I’ll still maintain my “it’ll come when it’s time” stance, but it would probably help your guys’s speculation if you reason through the problem. ActionButler got a good start on it.
- What is the premise of the Battletech product? This is fundamentally a board game that functions frequently as but isn’t required to be a war game.
- Assume your customer base is split into factions with different tastes: primarily campaigners (RPG players for lack of a better word), fiction readers, pick-up players, war-gamers (may be WYSIWYG zealots or not), armchair generals (theorists including fans of hardware, science, and strategy), and artists (all fan art, fanfic, painting, and terrain making)
-Players are usually primarily one group but have affinity for other groups.
-Assume your player base is small. Let’s do a Fermi estimate and say it’s 10,000 and not 100,000 and not 1,000.
- Also assume player commitment varies a lot and it’s been waning somewhat.
- Your local group experience doesn’t count. That’s your local group, a sub-sub-market, not the market.

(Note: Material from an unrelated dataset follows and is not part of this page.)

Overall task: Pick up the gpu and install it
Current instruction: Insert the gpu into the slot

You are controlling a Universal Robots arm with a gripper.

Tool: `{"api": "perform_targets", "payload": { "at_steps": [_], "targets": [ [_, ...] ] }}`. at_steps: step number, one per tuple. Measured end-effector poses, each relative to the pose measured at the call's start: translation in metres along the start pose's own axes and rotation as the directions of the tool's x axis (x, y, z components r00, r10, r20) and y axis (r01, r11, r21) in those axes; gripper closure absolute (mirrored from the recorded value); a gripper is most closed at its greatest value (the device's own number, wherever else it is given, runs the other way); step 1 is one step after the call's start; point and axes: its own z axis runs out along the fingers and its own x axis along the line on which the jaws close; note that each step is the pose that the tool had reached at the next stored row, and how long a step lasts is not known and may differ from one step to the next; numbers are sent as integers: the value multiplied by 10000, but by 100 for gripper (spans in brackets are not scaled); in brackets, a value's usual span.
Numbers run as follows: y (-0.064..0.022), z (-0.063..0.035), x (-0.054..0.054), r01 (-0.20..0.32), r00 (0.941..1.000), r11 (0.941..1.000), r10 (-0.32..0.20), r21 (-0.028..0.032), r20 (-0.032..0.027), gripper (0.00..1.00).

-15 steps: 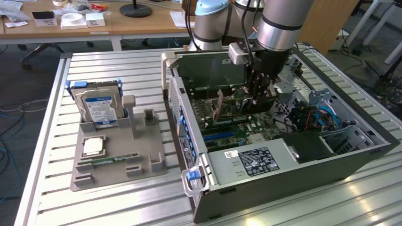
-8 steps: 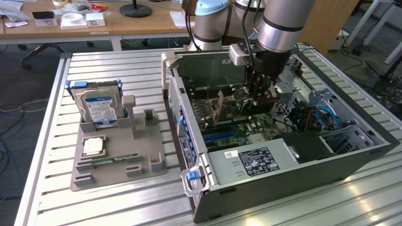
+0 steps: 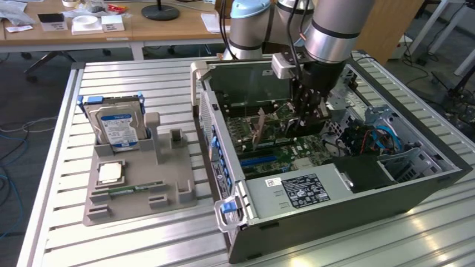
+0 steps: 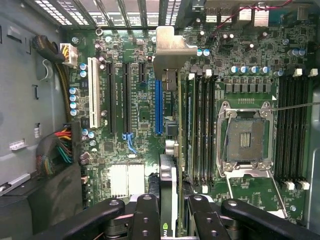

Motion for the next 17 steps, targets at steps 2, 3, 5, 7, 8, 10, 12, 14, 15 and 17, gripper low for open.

- It is way easier to publish books than make boxed or blister pack products. You can do the latter, but your knowledge and resources are dedicated mostly to getting print published.
- Small business means 3-5 people with a bunch of volunteers and freelancers, not 100.
- It is also reasonable to assume that there is a theoretical new market out there, but your resources are limited.
From those premises you can probably construct better arguments.